Energy demand worldwide grew by 2.3 percent last year, its fastest pace this decade, an exceptional performance driven by a robust global economy and stronger heating and cooling needs in some regions according to a new report published by the International Energy Agency (IEA). Natural gas emerged as the fuel of choice, posting the biggest gains and accounting for 45 percent of the rise in energy consumption. Gas demand growth was especially strong in the United States and China.

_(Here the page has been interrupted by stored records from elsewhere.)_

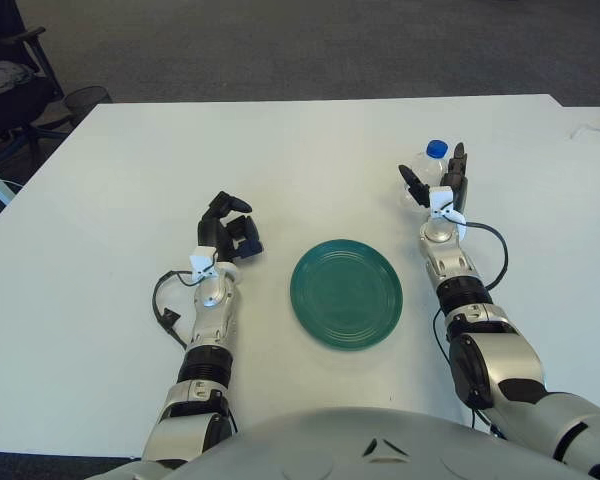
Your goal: Put the bottle into the plate.
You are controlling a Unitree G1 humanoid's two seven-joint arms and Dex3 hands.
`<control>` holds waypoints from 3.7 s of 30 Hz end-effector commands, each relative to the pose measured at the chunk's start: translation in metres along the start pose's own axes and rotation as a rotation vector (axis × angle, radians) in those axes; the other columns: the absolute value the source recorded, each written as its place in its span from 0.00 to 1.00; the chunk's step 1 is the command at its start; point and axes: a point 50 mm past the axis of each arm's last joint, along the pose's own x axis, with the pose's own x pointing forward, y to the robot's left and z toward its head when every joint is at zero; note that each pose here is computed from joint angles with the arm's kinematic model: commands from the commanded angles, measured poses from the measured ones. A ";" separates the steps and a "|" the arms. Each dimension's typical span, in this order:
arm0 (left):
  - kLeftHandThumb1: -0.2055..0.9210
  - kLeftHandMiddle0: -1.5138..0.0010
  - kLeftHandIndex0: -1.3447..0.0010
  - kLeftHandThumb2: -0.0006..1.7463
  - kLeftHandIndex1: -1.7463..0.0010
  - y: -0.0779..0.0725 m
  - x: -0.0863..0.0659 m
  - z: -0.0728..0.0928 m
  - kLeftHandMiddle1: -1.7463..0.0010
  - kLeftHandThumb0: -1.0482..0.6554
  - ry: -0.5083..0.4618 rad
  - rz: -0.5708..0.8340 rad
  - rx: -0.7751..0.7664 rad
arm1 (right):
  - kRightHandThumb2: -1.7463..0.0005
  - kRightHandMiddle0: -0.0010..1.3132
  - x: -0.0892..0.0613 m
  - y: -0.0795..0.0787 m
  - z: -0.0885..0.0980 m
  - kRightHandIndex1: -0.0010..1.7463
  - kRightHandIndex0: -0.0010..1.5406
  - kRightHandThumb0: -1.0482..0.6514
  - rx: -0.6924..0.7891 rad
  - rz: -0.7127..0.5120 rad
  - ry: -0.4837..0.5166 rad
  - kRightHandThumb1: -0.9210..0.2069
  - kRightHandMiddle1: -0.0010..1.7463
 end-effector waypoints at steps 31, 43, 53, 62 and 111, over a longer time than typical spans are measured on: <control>0.33 0.15 0.46 0.86 0.00 0.004 -0.001 0.003 0.00 0.31 -0.028 0.031 0.034 | 0.88 0.01 0.005 0.004 -0.007 0.00 0.01 0.00 0.005 0.019 0.049 0.00 0.00; 0.32 0.14 0.45 0.87 0.00 0.003 0.001 0.003 0.00 0.30 -0.026 0.016 0.024 | 0.92 0.01 0.007 0.003 -0.008 0.02 0.06 0.03 0.002 0.017 0.050 0.00 0.08; 0.32 0.15 0.45 0.87 0.00 0.002 0.001 0.002 0.00 0.30 -0.020 0.029 0.031 | 0.92 0.00 0.006 0.005 -0.010 0.03 0.11 0.06 -0.001 0.059 0.013 0.00 0.26; 0.32 0.15 0.45 0.87 0.00 0.002 0.001 0.002 0.00 0.30 -0.016 0.033 0.030 | 0.92 0.00 0.006 0.007 -0.011 0.04 0.14 0.06 -0.041 0.123 -0.017 0.00 0.36; 0.36 0.18 0.48 0.83 0.00 0.005 -0.001 0.000 0.00 0.31 -0.017 0.027 0.004 | 0.24 0.84 -0.004 0.017 -0.014 1.00 0.85 0.58 0.207 0.092 0.050 0.58 1.00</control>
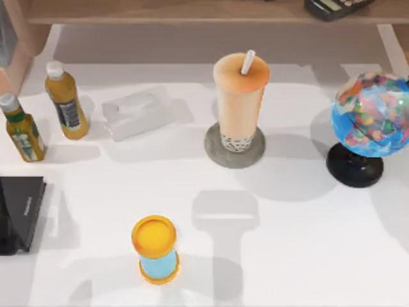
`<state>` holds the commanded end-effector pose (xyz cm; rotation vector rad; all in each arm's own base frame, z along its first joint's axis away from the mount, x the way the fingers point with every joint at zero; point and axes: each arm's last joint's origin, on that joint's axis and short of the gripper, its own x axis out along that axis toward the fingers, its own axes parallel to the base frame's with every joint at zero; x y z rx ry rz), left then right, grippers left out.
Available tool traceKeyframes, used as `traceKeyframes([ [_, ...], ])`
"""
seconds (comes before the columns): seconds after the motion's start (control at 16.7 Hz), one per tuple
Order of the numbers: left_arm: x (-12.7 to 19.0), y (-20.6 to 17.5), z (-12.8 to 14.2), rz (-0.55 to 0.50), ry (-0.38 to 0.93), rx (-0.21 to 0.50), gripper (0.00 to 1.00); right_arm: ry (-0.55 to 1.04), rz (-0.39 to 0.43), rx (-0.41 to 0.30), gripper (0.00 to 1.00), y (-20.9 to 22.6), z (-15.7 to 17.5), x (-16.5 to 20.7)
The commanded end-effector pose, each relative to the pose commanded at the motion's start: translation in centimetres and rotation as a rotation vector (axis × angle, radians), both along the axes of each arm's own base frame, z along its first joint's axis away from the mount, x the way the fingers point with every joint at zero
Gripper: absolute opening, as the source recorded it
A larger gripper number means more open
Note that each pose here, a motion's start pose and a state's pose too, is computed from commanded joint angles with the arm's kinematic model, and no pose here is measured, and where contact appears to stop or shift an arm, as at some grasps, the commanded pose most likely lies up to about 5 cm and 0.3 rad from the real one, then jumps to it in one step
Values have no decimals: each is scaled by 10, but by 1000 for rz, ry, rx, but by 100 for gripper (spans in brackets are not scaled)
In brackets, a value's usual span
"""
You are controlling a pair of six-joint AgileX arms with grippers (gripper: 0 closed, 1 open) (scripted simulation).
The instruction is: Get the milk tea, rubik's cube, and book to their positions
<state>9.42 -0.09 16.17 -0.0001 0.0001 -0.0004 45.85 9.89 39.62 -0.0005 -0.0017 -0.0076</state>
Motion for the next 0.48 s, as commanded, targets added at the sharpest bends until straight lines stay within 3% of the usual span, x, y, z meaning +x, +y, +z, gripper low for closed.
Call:
traceKeyframes([
  [0.48,-15,0,-2,1,3,0,100,0,0,0,100,0,0,0],
])
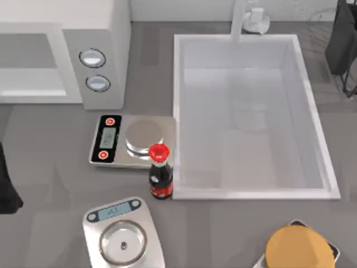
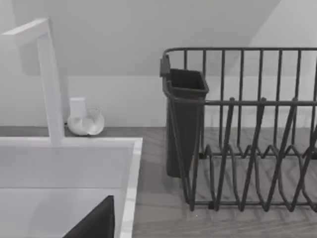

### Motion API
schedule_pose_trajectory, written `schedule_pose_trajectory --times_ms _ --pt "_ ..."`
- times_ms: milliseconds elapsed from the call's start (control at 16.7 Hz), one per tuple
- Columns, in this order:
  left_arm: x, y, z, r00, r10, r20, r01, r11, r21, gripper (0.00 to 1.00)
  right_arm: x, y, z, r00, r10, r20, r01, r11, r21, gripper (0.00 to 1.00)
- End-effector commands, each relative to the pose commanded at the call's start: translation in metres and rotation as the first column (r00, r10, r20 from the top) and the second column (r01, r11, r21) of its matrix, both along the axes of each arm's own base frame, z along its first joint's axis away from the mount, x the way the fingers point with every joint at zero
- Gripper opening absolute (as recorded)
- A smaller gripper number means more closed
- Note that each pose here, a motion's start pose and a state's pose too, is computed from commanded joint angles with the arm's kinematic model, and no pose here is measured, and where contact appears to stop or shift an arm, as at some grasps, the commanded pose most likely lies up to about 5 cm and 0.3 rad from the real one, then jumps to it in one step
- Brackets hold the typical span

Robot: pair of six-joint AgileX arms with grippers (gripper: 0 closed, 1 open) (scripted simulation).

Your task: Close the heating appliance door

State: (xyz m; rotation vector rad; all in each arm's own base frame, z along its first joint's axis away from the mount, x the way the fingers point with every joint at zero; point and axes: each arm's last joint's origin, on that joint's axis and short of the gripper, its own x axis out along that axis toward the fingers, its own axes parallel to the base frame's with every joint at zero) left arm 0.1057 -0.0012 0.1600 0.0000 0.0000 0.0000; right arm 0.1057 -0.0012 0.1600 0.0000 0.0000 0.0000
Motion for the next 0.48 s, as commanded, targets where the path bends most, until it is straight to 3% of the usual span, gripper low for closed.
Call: schedule_pose_trajectory --times_ms 60,480 --pt "0.0000 0.0000 0.0000 1.000 0.000 0.000 0.000 1.000 0.000 1.00 0.0000 0.0000 0.0000 1.000 0.000 0.000 0.000 1.000 0.000 1.00" --pt "0.0000 0.0000 0.0000 1.000 0.000 0.000 0.000 1.000 0.000 0.47 0.0000 0.0000 0.0000 1.000 0.000 0.000 0.000 1.000 0.000 1.00"
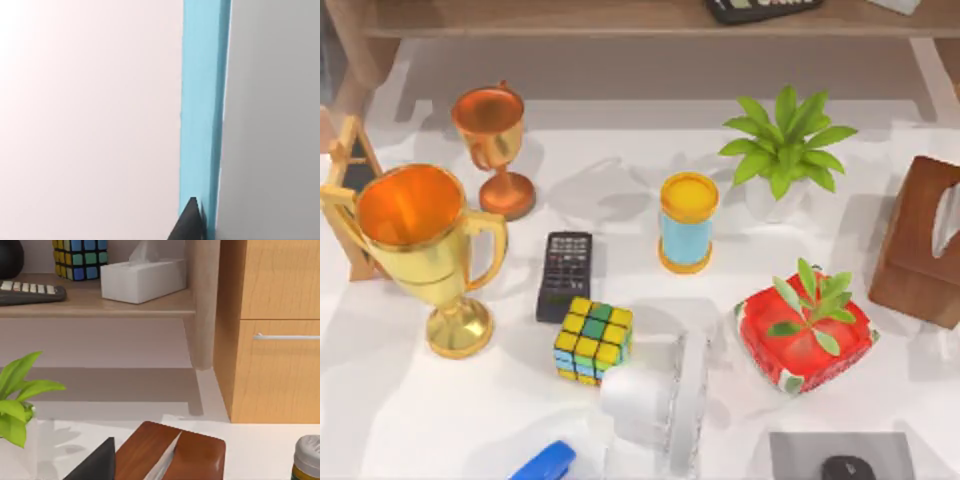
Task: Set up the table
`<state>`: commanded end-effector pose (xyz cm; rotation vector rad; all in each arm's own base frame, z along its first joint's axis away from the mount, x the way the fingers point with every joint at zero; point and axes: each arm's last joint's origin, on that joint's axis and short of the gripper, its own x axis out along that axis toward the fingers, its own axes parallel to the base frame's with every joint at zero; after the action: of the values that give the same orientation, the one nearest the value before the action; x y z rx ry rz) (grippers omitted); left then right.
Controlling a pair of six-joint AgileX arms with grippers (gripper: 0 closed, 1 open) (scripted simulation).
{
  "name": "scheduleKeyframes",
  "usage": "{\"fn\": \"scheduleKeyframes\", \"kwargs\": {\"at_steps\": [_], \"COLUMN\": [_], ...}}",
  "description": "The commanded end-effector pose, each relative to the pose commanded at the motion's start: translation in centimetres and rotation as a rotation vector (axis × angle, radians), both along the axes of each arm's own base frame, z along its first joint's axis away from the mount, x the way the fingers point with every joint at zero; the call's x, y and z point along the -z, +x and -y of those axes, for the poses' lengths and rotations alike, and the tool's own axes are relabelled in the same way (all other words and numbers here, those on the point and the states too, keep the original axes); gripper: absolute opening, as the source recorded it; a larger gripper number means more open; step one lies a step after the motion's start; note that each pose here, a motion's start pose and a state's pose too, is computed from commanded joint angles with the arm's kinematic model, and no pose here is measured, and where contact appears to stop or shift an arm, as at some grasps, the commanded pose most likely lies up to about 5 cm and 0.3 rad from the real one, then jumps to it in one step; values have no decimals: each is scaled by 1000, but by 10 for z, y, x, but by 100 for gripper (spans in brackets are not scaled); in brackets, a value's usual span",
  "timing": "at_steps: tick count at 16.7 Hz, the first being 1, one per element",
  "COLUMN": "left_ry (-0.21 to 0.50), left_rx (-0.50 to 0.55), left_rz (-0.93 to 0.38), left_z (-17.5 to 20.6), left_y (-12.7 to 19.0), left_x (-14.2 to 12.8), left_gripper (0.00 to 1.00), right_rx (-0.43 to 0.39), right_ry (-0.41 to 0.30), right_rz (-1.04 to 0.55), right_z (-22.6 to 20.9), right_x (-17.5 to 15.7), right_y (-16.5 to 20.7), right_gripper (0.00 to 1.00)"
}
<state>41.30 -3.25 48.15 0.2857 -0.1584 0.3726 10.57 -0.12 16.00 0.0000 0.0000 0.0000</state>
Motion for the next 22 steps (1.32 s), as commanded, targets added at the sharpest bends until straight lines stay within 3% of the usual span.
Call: {"fn": "scheduleKeyframes", "kwargs": {"at_steps": [3,6,8,11,14,16,22], "left_ry": [177,336,424,534,647,746,1113], "left_rx": [-178,-302,-337,-309,-195,-87,213], "left_rz": [-140,-362,-525,-748,-889,-910,-716], "left_z": [-91,-178,-227,-274,-289,-283,-234], "left_y": [7,-4,-22,-59,-92,-102,-88], "left_x": [42,105,153,223,279,301,316], "left_gripper": [0,0,0,0,0,0,0], "right_rx": [0,0,0,0,0,0,0], "right_ry": [0,0,0,0,0,0,0], "right_rz": [0,0,0,0,0,0,0], "right_z": [0,0,0,0,0,0,0], "right_x": [0,0,0,0,0,0,0], "right_y": [0,0,0,0,0,0,0], "right_gripper": [100,100,100,100,100,100,100]}}
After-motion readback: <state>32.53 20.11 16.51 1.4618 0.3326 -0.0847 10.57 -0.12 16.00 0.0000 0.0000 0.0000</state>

Energy consumption worldwide grew by 2.3% in 2018, nearly twice the average rate of growth since 2010, driven by a robust global economy as well as higher heating and cooling needs in some parts of the world. The biggest gains came from natural gas accounting for nearly 45% of the increase in total energy demand. Demand for all fuels rose, with fossil fuels meeting nearly 70% of the growth for the second year running. Renewables grew at double-digit pace, but still not fast enough to meet the increase in demand for electricity around the world. Higher energy demand was propelled by a global economy that expanded by 3.7% in 2018, a higher pace than the average annual growth of 3.5% seen since 2010. China, the United States, and India together accounted for nearly 70% of the rise in energy demand. As a result of higher energy consumption, global energy-related CO2 emissions increased to 33.1 Gt CO2, up 1.7%. Coal-fired power generation continues to be the single largest emitter, accounting for 30% of all energy-related carbon dioxide emissions (graphic courtesy IEA).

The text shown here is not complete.